Given your busy schedule and endless list of to do’s you may not be making time to care for your own health. Whether you feel overly responsible for the success of your business or guilty about taking time away from your family, you still need to take care of YOU.

Be intentional about carving out some solo time where you can play and rediscover the joy in life. Consider the following prompts to help you identify what “me time” might look like:

  1. What are activities that leave me feeling rejuvenated and energized? I classify napping as an activity, hint hint.

  2. What am I not giving myself permission to enjoy?

  3. What is something that I have always wanted to learn? Is there a class I could sign up for?

  4. Which friends really make me feel seen and supported? How can I connect with them more often?

In the challenging world of startup entrepreneurship, women face greater obstacles, including funding disparities and higher rates of burnout. However, scientific research provides valuable insights for women to navigate these challenges and thrive as successful CEOs. By balancing stress, embracing challenges as opportunities for growth, setting boundaries and investing in their health and joy, women can overcome obstacles while leading full lives and successful startup ventures.

Victoria is a Product Strategy & Leadership Coach with 14 years of experience in corporate America, spanning from industrial powerhouses to agile startups. With a background in biomedical engineering, Victoria’s expertise include med device sales, health tech marketing, and full lifecycle product management. As an operator-turned-coach, Victoria excels at guiding leaders of early growth stage startups in the med device, health tech and pharma industries.

References

  1. https://www.january.ventures/_files/ugd/8d7061_91af48de61594b99b1006d37aff09900.pdf

  2. Kegan, R., & Lahey, L. L. (2009). Immunity to change. Harvard Business Review Press, p 54-55.

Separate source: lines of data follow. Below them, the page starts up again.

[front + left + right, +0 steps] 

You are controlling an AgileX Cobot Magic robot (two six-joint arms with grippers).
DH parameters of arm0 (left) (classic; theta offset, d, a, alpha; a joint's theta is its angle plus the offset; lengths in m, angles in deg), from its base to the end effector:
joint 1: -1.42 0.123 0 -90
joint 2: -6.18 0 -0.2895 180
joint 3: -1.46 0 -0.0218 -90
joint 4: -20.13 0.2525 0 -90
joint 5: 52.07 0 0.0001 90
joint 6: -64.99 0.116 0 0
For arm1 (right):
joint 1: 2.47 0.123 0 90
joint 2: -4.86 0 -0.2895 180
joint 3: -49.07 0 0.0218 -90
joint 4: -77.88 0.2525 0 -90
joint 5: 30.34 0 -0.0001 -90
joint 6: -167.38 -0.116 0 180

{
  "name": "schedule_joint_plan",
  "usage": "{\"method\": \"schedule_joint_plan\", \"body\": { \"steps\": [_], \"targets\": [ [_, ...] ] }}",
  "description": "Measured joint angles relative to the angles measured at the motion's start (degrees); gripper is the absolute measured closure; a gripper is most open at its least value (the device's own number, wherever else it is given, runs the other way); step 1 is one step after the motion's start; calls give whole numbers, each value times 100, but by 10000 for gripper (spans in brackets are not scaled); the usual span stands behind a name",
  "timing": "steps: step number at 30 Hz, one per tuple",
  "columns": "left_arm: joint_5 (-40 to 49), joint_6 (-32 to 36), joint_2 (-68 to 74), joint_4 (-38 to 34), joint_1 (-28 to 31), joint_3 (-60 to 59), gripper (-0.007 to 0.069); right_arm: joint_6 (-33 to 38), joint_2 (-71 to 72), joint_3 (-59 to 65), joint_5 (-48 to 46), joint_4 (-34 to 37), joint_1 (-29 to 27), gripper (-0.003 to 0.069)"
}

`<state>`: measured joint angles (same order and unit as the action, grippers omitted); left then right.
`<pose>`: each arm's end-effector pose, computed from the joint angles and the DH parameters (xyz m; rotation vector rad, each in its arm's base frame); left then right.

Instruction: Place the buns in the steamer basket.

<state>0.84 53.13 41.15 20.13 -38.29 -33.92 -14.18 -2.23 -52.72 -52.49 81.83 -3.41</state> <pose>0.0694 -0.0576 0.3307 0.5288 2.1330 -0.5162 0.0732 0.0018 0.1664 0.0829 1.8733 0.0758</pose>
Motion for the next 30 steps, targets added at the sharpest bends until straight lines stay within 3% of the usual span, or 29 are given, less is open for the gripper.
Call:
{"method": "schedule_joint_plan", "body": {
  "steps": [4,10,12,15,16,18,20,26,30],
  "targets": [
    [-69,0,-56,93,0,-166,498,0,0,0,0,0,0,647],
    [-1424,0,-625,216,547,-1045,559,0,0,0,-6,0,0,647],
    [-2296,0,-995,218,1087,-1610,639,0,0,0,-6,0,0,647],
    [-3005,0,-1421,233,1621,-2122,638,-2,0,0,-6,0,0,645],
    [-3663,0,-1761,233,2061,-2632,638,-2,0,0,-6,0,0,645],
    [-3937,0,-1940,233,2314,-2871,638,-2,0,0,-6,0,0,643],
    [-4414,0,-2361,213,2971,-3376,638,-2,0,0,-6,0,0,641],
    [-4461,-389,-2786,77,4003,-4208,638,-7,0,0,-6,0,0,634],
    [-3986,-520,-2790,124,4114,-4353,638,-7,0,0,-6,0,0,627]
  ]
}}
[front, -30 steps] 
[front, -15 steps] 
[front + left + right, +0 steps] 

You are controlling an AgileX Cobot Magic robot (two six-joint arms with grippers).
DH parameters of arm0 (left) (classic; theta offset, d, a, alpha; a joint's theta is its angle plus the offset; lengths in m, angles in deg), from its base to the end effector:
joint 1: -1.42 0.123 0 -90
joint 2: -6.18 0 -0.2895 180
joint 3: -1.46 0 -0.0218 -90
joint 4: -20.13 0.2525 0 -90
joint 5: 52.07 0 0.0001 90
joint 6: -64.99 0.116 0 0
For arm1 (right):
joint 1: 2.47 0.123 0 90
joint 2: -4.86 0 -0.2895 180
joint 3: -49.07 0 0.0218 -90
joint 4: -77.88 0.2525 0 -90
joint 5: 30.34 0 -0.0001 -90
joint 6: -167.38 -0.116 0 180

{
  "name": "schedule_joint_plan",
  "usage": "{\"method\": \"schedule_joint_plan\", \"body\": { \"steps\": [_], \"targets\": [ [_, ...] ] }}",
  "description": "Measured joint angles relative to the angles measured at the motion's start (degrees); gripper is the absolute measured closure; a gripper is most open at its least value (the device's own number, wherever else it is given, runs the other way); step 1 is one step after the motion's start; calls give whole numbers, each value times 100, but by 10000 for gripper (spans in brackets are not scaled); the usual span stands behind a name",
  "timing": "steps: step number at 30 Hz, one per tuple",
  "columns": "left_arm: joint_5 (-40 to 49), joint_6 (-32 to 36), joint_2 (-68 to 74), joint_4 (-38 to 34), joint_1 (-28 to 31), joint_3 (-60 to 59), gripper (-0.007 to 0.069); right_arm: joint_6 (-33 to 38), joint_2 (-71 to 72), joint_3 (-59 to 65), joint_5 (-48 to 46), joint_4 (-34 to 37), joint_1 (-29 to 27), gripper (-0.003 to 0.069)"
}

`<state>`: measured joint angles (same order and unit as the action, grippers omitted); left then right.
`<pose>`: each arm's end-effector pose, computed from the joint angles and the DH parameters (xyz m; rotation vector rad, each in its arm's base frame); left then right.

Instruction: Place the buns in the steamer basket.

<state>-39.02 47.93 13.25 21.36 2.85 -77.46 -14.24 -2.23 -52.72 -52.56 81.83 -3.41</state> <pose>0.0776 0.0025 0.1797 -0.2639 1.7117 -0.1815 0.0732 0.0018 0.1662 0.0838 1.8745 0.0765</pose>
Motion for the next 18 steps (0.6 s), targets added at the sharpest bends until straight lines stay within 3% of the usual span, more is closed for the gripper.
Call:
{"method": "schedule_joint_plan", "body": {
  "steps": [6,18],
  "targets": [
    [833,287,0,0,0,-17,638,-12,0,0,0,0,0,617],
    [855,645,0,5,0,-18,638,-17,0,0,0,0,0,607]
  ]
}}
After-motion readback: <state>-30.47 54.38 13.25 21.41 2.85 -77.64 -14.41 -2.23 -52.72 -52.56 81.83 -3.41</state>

  3. Cole, T. (2021). Boundary boss: the essential guide to talk true, be seen, and (finally) live free. Boulder, Colorado, Sounds True.

  4. https://www.foundmyfitness.com/episodes/heat-therapy-slow-wave-sleep

  5. Stadler, Julia T.; Kolesnik, Ewald; Tadic, Jelena; Stekovic, Slaven; Tripolt, Norbert; Aon, Miguel A., et al. (2019). Alternate Day Fasting Improves Physiological And Molecular Markers Of Aging In Healthy, Non-obese Humans Cell Metabolism 30, 3.

  6. C. Rhodes, et al. Human fasting modulates macrophage function and upregulates multiple bioactive metabolites that extend lifespan in C elegans: a pilot clinical study, The American Journal of Clinical Nutrition, Volume 117, Issue 2, 2023, Pages 286-297, ISSN 0002-9165, https://doi.org/10.1016/j.ajcnut.2022.10.015.

  7. Arai Y; Martin-Ruiz CM; Takayama M; Abe Y; Takebayashi T; Koyasu S, et al. (2015). Inflammation, But Not Telomere Length, Predicts Successful Ageing at Extreme Old Age: A Longitudinal Study of Semi-supercentenarians. EBioMedicine 2, 10.